The high correlation between the visio-linguistic emotion RSM and brain emotion RSM can be attributed to at least two factors other than the use of multi-modal representation. First, there is a possibility that transformer models, including attention mechanisms, i.e., the backbone of the pretrained CLIP model used for calculating visio-linguistic representation, are well-suited to the extraction of sematic representation from training data in general. Second, since the CLIP model was trained with 400 million pairs of images and text, the use of large-scale training data might be critical to capture a diverse range of precise emotion expressions. To examine the first factor, we performed a similar analysis to that in Experiment 2, using a transformer model trained only on text data and available as Go emotions [33] to extract linguistic emotion vectors (refer to Figure S5 in Supplemental information).

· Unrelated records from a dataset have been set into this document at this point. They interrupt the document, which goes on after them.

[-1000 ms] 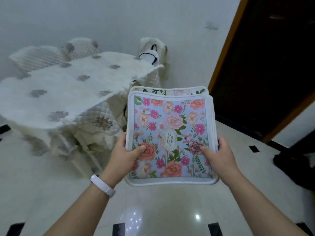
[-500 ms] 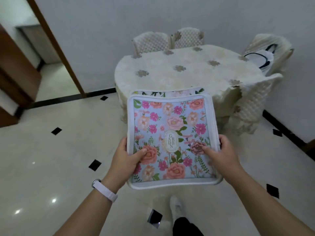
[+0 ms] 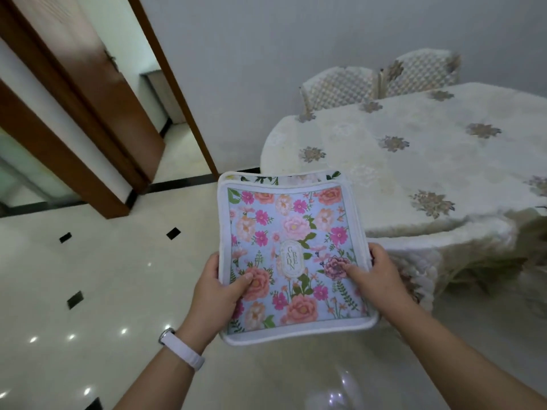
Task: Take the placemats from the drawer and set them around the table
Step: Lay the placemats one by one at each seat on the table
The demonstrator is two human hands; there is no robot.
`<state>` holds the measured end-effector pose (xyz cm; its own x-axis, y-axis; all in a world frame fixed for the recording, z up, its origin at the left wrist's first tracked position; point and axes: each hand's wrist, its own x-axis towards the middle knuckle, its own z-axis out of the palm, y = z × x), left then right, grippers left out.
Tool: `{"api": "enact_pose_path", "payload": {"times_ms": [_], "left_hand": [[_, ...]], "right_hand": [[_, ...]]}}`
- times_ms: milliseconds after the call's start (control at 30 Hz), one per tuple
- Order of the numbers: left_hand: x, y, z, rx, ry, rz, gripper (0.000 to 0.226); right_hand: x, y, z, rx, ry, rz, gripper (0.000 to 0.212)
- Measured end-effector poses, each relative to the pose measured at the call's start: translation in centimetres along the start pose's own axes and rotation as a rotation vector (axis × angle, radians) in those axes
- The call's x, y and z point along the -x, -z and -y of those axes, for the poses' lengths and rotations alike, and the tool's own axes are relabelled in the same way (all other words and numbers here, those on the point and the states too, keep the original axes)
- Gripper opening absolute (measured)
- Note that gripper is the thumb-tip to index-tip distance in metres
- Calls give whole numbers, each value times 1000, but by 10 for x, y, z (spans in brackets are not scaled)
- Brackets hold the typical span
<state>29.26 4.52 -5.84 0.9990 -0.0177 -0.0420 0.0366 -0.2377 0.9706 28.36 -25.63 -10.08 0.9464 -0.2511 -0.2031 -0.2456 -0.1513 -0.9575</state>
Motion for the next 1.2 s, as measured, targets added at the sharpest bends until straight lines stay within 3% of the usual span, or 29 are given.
{"api": "enact_pose_path", "payload": {"times_ms": [267, 500, 900, 1200], "left_hand": [[-32, 75, 9, 22, 45, -232, 37], [-85, 145, 54, 45, 108, -307, 38], [-260, 308, 87, 133, 46, -208, 35], [-377, 306, 88, 159, 54, -54, 36]], "right_hand": [[-70, -89, 40, 56, 85, 178, 37], [-121, -185, 53, 91, 71, 231, 39], [-204, -359, 142, 81, 132, 123, 36], [-271, -369, 158, 158, 87, -70, 44]]}}
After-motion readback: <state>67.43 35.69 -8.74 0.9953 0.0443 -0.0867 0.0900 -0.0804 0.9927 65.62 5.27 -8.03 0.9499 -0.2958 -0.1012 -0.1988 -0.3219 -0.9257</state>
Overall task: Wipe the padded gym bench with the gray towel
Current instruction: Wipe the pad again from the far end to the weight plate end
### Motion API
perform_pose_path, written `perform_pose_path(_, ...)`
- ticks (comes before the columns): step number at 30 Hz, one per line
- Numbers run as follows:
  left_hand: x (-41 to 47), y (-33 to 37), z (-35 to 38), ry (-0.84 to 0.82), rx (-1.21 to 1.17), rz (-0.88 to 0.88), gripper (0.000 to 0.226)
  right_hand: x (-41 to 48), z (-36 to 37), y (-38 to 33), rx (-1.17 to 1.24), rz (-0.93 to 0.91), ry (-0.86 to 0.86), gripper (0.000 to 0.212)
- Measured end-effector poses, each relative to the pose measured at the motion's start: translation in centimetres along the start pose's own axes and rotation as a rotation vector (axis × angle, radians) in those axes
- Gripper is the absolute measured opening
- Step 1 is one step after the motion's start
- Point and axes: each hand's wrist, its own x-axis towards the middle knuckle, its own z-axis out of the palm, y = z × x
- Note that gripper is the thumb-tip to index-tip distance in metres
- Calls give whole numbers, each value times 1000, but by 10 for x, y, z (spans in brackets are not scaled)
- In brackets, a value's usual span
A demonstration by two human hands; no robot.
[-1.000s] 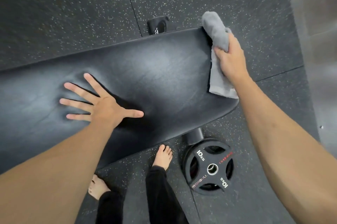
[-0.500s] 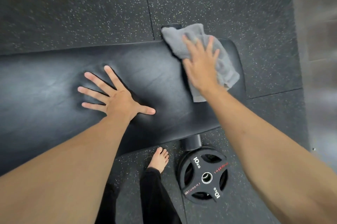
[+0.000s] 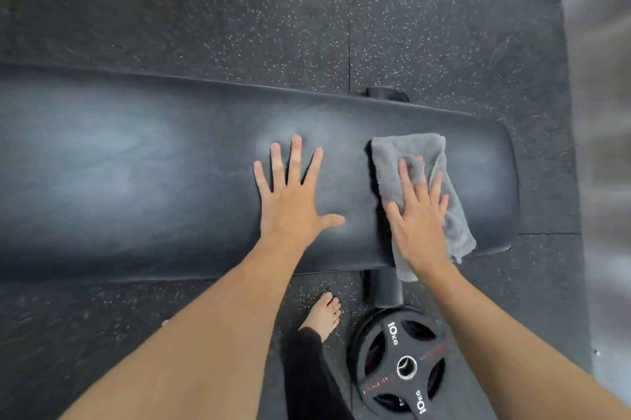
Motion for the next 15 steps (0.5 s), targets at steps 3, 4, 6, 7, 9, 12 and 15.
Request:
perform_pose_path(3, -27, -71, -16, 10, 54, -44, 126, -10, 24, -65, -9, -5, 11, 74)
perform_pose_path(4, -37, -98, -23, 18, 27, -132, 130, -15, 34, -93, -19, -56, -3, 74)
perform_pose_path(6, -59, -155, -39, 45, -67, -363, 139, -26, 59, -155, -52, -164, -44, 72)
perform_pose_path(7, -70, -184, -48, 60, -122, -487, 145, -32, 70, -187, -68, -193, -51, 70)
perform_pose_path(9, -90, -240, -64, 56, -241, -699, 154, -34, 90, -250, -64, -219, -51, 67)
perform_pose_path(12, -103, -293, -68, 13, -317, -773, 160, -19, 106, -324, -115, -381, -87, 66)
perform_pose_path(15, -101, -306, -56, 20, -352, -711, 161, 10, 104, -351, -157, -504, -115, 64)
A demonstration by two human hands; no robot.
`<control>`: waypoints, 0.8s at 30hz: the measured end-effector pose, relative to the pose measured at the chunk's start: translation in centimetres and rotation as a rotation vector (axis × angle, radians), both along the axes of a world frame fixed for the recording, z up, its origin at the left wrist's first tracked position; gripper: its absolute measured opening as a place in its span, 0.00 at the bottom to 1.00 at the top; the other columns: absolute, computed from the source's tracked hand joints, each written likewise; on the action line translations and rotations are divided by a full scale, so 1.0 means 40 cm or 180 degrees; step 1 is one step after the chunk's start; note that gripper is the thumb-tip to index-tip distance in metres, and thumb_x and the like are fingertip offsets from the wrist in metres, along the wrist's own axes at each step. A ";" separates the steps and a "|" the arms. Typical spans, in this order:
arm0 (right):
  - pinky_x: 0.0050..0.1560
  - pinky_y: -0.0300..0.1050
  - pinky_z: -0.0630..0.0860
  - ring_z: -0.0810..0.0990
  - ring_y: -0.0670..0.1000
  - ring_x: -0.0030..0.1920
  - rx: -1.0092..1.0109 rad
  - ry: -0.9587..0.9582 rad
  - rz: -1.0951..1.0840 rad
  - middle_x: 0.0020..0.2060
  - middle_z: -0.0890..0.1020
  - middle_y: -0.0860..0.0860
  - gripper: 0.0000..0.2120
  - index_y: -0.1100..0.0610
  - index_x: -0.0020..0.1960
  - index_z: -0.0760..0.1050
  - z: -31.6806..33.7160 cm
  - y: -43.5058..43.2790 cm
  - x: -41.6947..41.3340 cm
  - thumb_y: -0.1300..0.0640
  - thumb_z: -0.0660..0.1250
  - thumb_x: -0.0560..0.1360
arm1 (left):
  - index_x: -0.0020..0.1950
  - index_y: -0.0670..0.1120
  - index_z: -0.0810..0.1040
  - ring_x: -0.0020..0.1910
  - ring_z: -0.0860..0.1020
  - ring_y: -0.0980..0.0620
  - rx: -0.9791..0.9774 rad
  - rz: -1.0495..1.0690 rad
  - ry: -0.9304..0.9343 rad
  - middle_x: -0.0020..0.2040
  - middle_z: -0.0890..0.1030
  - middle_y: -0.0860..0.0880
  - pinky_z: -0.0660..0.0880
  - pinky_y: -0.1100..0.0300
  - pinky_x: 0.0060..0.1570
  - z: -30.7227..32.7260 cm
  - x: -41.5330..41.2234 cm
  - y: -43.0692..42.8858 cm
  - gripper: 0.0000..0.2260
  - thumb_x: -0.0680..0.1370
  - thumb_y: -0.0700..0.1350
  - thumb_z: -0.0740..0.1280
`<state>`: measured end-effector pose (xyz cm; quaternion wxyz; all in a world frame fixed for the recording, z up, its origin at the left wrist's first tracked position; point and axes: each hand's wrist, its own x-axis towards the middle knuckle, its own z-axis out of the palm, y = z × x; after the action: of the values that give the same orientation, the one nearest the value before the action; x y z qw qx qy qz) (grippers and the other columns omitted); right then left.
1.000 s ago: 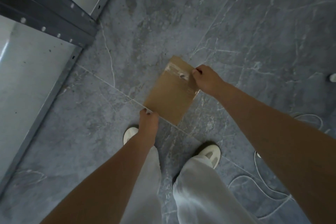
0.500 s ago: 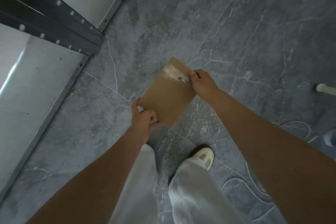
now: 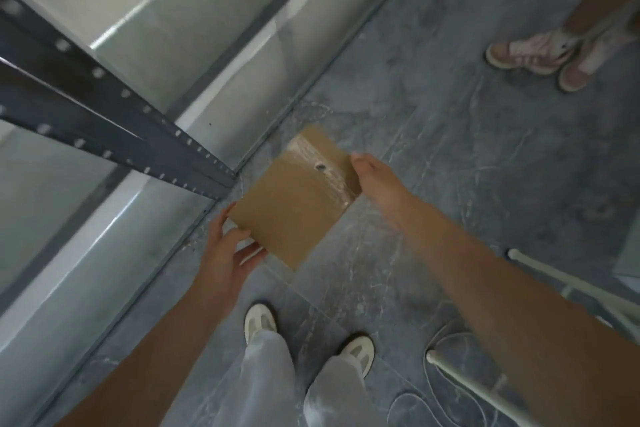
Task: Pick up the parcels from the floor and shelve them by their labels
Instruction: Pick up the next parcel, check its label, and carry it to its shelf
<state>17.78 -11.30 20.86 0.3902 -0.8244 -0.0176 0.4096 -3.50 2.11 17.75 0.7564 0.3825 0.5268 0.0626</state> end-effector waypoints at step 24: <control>0.66 0.47 0.69 0.75 0.50 0.63 0.1223 -0.1876 0.0937 0.62 0.78 0.49 0.21 0.49 0.64 0.78 1.371 0.066 -0.175 0.46 0.51 0.83 | 0.68 0.48 0.66 0.47 0.80 0.50 0.3122 0.0047 -0.0470 0.50 0.79 0.49 0.79 0.62 0.45 1.141 -0.212 -0.068 0.32 0.70 0.33 0.76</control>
<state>10.77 -8.67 75.68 0.4528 -0.8074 -0.3237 0.1958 -11.99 -0.62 63.39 0.5222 0.6841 0.3830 0.3354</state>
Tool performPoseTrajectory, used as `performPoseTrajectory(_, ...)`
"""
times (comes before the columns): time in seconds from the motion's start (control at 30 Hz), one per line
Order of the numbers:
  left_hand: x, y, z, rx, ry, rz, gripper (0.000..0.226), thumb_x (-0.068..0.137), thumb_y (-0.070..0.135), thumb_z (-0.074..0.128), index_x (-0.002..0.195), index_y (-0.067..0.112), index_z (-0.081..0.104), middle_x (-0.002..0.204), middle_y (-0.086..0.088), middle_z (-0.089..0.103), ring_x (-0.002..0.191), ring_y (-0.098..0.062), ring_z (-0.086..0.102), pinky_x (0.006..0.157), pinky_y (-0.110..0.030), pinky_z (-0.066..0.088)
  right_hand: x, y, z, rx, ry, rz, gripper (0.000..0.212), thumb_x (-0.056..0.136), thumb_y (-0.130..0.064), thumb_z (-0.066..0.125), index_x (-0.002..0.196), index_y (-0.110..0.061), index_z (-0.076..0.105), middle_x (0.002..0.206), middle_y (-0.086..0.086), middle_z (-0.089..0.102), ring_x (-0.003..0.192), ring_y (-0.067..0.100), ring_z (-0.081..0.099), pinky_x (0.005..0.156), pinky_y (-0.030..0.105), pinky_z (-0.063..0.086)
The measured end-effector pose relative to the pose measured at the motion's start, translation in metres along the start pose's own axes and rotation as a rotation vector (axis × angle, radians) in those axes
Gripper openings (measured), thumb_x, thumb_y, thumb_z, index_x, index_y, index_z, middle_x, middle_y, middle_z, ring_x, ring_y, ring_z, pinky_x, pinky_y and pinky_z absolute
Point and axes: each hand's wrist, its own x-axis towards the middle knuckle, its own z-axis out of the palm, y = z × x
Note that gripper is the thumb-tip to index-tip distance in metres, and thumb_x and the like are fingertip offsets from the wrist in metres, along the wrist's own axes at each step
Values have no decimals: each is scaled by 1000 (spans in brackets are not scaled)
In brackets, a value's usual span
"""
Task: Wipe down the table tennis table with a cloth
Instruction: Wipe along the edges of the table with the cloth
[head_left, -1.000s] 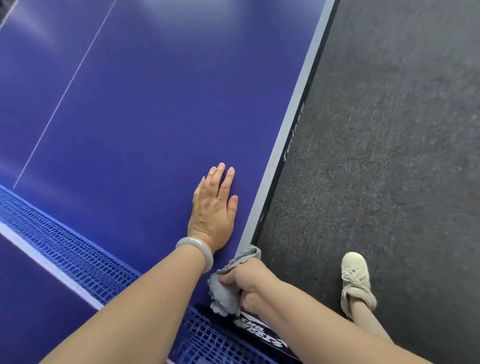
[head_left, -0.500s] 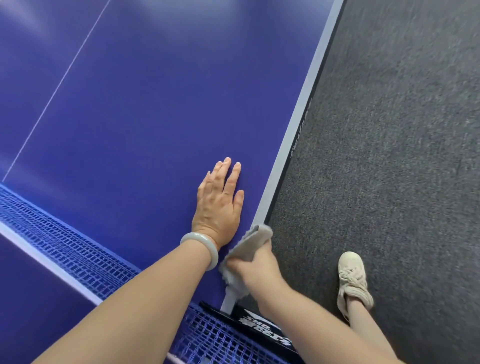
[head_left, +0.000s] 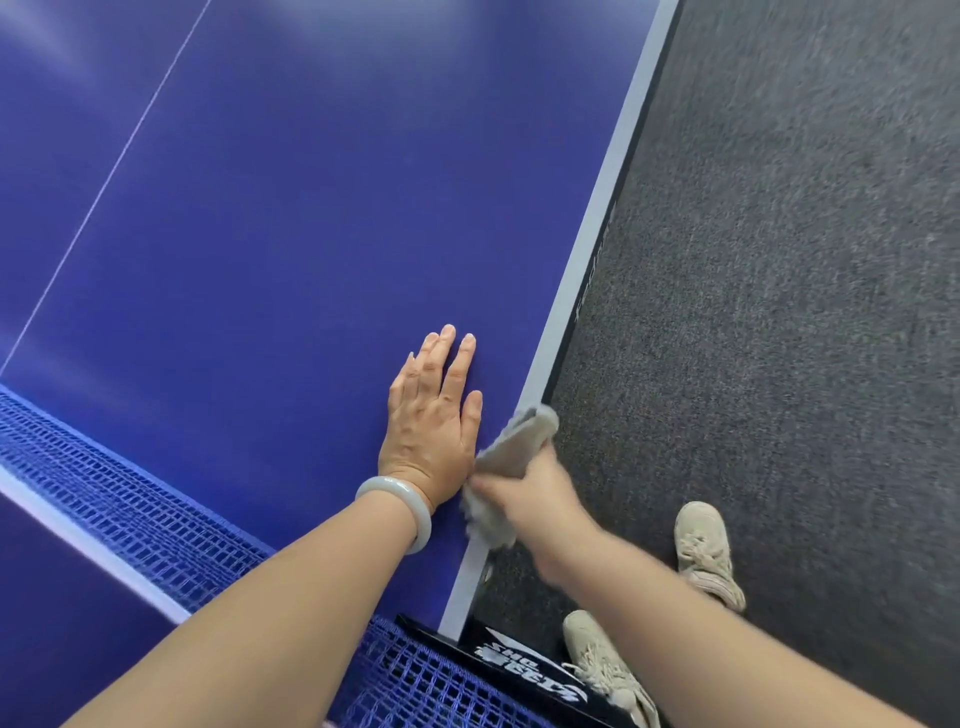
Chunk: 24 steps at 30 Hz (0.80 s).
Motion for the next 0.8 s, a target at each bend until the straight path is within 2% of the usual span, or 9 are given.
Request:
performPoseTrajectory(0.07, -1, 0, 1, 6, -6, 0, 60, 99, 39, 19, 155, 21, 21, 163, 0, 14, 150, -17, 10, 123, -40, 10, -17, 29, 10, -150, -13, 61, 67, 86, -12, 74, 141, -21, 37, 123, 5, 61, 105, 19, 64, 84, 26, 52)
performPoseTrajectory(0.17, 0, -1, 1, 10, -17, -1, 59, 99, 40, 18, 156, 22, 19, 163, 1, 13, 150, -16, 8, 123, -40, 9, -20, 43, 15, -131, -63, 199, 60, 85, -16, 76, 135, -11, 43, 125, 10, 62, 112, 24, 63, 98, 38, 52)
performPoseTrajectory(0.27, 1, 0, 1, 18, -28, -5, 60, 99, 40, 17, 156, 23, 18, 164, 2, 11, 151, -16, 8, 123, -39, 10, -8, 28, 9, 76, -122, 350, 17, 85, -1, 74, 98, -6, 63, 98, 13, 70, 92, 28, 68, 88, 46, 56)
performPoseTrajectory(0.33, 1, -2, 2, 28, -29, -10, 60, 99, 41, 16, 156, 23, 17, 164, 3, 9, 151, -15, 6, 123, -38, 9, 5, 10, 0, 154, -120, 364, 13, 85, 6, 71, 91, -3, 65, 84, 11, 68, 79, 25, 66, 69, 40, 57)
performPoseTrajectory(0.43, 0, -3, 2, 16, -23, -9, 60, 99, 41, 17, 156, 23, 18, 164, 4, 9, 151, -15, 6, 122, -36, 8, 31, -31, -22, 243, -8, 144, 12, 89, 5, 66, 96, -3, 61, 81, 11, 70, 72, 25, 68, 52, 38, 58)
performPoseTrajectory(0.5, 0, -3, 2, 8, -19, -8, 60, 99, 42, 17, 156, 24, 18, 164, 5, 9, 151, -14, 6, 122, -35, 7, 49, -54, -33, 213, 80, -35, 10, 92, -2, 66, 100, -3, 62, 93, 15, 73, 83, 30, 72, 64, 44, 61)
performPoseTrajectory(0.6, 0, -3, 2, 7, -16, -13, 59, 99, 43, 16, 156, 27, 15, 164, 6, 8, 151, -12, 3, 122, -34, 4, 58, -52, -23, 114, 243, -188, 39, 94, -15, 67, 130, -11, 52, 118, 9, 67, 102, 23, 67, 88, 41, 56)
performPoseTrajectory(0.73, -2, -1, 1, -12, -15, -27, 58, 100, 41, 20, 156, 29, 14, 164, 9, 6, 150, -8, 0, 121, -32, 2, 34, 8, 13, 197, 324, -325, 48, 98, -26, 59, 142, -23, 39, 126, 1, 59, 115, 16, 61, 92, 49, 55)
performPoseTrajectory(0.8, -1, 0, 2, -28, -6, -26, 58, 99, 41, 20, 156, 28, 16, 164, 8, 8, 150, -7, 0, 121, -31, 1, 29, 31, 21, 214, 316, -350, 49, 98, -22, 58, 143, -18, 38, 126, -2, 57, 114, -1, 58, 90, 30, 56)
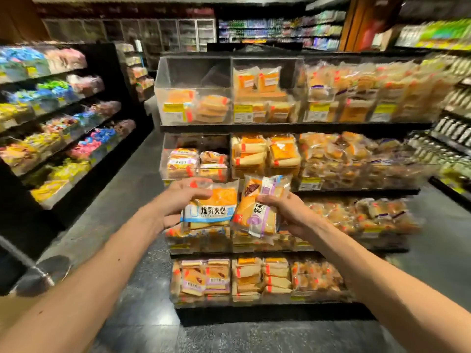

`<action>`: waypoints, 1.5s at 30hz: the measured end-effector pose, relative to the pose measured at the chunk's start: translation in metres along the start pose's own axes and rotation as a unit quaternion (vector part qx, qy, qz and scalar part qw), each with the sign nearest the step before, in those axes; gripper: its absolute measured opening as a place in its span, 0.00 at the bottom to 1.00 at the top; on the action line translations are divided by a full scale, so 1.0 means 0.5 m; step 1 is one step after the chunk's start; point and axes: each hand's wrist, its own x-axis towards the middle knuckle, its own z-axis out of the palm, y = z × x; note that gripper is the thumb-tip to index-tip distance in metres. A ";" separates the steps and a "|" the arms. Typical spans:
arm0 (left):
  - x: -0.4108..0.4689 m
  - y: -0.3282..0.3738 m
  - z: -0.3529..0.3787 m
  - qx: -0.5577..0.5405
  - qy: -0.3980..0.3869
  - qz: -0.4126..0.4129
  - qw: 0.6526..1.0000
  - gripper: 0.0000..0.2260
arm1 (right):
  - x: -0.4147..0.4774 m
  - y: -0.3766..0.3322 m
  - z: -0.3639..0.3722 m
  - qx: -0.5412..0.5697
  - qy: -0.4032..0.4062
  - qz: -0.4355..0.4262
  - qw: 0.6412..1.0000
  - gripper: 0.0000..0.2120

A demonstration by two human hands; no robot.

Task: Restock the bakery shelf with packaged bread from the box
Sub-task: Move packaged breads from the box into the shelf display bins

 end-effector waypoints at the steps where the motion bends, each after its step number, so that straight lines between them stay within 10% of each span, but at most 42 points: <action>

Figure S5 indicates that the correlation map calculated using Go emotions is similar to those of ConceptNet and Word2Vec, and that the overall average correlation coefficients across diverse brain regions are comparable with those of other linguistic modality conditions. This suggests that the high correlation between the visio-linguistic emotion RSM and brain emotion RSM cannot be solely attributed to the use of a transformer model for calculating the emotion RSM. Instead, the importance lies in conducting multi-modal learning with large-scale data to acquire emotion representation that is highly similar to that in human brain. Our finding suggests that emotional experiences are represented differently in each brain region, with varying degrees of similarity across different modalities, and that they may be cross-modally conveyable through different modalities.